Machine learning a non-observable concept
Oxidation states are at the core of chemistry, but not quantum mechanical observables: can we leverage a large crystallographic database to predict the oxidation states for cations in metal-organic frameworks?
Chemists use many fuzzy concepts  in their reasonings, for example to explain reactivity. One of the most widely used “fuzzy concepts” is the oxidation state. The oxidation state is a concept that goes back to the early days of chemistry (Lavousier, Woehler) and assigns “charges” to atoms assuming an ionic split of the electrons. This quantity, however, is not a quantum mechanical observable. For this reason we don’t have a fundamental equation on how to compute the oxidation state, but we have to introduce rules or references to assign those numbers.
One of the most popular rules is the bond valence sum method, which goes back to Pauling and was developed by Brown and states that oxidation states can be estimated using a sum of bond valence terms. Those bond valence terms are a simple exponential function of the bond length.
There are many different parameterizations of this exponential function and, in practice, we found that this technique is not satisfactory for the assignment of oxidation states of metal cations in metal-organic frameworks (MOFs). Experimentally, the oxidation state can be measured using, for example, XPS. Also here there is no underlying fundamental principle, except for a tabulation of the signatures of all metals in the different oxidation states.

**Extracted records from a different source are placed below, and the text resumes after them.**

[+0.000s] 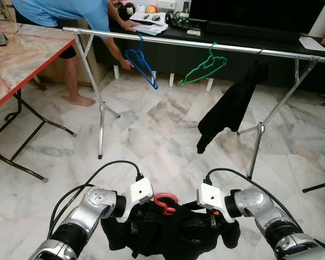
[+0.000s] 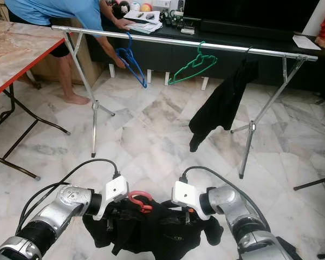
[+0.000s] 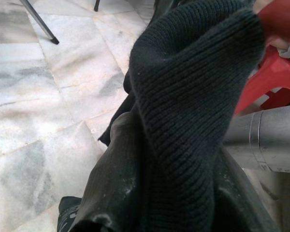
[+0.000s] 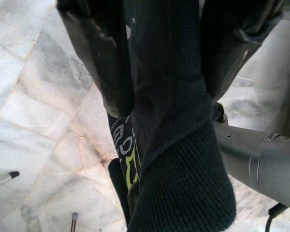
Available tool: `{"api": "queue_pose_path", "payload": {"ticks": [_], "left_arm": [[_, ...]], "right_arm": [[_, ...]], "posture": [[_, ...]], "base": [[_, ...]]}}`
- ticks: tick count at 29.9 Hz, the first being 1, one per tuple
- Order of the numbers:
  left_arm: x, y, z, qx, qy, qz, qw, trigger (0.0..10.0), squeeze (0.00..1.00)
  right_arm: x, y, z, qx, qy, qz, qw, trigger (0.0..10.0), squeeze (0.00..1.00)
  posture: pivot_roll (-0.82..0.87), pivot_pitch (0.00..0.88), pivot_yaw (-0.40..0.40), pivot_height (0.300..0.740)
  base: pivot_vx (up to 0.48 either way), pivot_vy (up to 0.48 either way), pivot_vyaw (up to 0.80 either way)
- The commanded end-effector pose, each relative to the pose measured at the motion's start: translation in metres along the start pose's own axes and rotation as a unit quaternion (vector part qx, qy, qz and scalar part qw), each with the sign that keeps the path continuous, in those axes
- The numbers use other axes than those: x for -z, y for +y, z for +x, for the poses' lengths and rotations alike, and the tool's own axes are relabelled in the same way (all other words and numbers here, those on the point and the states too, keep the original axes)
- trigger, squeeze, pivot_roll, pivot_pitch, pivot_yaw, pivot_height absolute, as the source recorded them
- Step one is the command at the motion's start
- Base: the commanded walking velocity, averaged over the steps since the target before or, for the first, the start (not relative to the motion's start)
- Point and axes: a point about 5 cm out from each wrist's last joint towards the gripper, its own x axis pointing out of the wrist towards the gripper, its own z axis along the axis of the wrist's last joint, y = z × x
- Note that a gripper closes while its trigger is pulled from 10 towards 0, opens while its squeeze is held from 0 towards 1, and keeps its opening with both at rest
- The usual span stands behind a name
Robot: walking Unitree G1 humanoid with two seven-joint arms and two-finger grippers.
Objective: Hang hanger
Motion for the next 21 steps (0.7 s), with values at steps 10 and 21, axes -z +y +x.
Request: {"api": "queue_pose_path", "payload": {"ticks": [10, 21], "left_arm": [[0.0009, -0.0016, 0.002, 0.003, -0.001, 0.008, 1.0, 0.0, 0.0], [0.0075, -0.0015, 0.0012, -0.006, 0.016, 0.009, 1.0, 0.0, 0.0]], "right_arm": [[-0.0039, -0.001, -0.005, -0.031, -0.005, 0.003, 1.0, 10.0, 1.0], [-0.0026, -0.0019, -0.007, -0.025, 0.012, -0.012, 1.0, 10.0, 1.0]], "posture": [[-0.06, 0.105, -0.06, 0.74], [-0.06, 0.116, -0.064, 0.74]], "base": [[0.0, 0.0, 0.0], [0.0, 0.0, 0.0]]}}
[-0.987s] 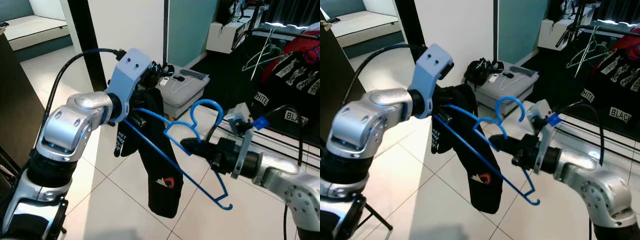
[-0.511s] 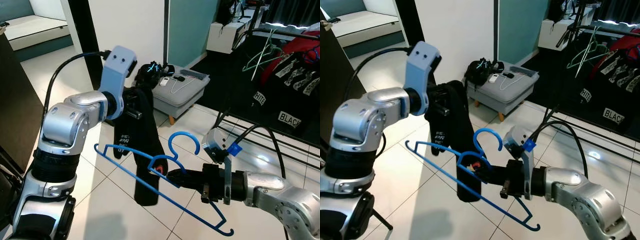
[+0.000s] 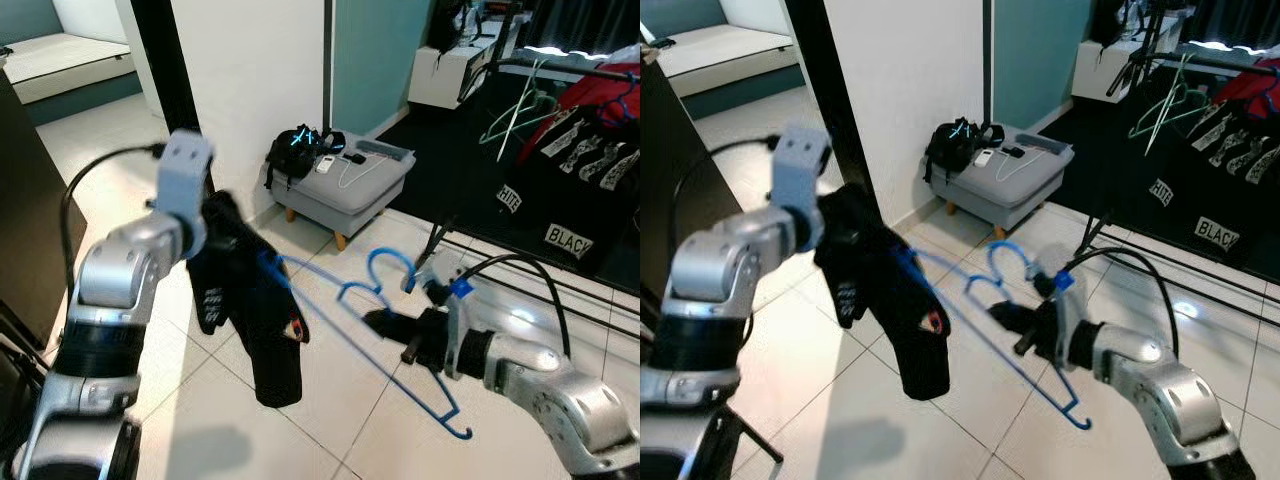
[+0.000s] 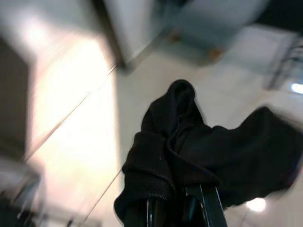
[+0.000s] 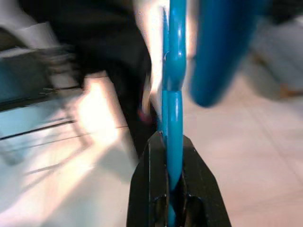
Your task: Hang hanger
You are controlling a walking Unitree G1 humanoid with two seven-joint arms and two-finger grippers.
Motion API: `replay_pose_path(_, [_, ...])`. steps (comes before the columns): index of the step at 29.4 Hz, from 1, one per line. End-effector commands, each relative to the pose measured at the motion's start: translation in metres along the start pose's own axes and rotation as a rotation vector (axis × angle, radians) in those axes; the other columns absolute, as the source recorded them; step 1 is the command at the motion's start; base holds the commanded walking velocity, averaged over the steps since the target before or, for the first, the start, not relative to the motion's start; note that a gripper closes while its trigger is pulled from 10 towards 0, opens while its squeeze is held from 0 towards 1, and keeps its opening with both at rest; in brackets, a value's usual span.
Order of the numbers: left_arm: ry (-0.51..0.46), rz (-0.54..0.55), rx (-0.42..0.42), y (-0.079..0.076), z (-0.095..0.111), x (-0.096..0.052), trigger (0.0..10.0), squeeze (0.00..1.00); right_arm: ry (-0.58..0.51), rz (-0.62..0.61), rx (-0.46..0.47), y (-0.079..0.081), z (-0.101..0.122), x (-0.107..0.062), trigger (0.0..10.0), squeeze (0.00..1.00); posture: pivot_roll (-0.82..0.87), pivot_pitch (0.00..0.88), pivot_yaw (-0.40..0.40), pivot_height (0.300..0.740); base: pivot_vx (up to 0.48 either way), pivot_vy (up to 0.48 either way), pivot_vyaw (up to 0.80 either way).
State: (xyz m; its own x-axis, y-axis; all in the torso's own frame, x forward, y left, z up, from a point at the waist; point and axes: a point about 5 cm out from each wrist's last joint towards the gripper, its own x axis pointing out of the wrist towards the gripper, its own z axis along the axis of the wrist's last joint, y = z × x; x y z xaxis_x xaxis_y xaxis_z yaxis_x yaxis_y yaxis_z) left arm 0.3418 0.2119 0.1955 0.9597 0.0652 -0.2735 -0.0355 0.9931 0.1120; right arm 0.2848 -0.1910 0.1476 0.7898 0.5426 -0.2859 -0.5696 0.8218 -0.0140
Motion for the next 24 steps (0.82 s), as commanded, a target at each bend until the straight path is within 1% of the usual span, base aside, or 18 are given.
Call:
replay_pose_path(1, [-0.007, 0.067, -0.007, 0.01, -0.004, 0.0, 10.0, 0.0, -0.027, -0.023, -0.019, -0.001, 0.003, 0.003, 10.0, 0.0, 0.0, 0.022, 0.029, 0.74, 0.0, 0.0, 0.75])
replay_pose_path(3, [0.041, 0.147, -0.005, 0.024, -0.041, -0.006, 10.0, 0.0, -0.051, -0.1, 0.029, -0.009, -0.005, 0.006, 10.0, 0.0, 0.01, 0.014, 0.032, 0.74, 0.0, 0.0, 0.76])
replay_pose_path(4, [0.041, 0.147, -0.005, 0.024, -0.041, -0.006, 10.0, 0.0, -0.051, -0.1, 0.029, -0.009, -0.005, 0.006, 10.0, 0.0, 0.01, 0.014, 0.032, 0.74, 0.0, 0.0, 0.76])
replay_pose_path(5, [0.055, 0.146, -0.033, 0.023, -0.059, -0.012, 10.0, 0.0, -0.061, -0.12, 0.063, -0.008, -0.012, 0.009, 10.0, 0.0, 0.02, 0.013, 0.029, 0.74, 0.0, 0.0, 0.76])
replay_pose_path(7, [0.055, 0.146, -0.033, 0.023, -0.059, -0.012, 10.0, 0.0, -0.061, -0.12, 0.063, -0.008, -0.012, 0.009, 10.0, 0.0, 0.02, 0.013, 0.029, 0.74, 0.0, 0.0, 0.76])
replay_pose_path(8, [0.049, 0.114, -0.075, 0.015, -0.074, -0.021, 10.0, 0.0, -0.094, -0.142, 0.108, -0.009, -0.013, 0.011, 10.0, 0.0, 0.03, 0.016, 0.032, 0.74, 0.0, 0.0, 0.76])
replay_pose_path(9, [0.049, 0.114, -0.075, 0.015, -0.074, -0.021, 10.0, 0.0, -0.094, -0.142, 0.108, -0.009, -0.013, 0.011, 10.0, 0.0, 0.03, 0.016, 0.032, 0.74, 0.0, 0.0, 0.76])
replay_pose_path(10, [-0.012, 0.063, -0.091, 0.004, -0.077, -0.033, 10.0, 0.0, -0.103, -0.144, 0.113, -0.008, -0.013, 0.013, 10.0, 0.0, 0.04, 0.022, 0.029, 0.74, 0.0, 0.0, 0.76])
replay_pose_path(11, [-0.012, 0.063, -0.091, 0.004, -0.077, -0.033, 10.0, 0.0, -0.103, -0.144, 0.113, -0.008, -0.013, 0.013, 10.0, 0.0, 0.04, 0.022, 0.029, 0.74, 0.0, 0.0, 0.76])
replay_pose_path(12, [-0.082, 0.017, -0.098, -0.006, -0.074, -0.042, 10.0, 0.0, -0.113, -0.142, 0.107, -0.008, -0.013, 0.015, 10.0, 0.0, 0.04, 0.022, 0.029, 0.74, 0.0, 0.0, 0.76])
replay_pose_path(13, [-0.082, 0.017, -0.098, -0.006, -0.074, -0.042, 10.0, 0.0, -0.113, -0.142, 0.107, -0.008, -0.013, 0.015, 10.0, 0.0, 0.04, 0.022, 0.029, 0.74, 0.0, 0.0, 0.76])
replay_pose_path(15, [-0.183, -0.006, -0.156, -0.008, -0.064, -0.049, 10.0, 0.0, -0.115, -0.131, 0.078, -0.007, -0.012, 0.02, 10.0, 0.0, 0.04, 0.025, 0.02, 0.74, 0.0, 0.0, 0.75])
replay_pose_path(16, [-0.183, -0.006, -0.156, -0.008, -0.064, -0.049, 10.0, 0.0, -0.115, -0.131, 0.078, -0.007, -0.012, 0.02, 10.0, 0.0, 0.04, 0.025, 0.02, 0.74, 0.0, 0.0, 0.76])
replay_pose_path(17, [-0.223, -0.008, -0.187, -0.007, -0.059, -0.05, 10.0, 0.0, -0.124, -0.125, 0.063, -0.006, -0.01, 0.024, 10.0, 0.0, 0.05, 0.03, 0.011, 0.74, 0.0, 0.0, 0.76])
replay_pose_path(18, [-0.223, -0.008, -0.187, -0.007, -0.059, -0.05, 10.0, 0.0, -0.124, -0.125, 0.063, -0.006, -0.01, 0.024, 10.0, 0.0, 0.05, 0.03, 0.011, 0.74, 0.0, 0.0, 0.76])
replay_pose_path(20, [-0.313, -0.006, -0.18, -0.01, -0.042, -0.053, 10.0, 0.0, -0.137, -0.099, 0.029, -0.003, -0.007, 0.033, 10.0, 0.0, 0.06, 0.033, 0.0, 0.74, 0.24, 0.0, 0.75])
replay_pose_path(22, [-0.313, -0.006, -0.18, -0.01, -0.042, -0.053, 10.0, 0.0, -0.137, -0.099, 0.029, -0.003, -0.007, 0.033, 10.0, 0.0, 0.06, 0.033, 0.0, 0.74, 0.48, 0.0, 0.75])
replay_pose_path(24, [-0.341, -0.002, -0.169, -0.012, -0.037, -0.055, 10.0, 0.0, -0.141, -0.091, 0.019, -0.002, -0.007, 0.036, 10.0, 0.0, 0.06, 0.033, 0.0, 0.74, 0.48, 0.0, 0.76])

In practice, chemists usually assign the oxidation states of the metal centres in their compounds with a method of their choice (e.g., using the bond valence sum method, spectroscopic evidence, or intuition). These assignments are encoded in the chemical names of the MOFs in the Cambridge Crystallographic Database. As the oxidation state is such an important concept in chemistry, one can assume that while in individual cases errors may occur, collectively chemists will assign a correct oxidation state. This is not much different from the popular TV-shows “How to become a millionaire”, in case we do not know the answer, our life line is to ask an audience of all chemists. A more practical way than organizing a game show, is to harvest those assignments from the Cambridge Crystallographic Database and then use a machine learning approach to correlate the local environments of metal centres to the oxidation state. We found that this approach outperforms the bond valence method and, interestingly, “reasons” similar to the way chemists do.
Our work not only provides a useful tool to assign oxidation states but also showcases how machine learning can be used to provide a “consensus definition” for some of the “fuzzy” concepts we encounter so often in chemistry.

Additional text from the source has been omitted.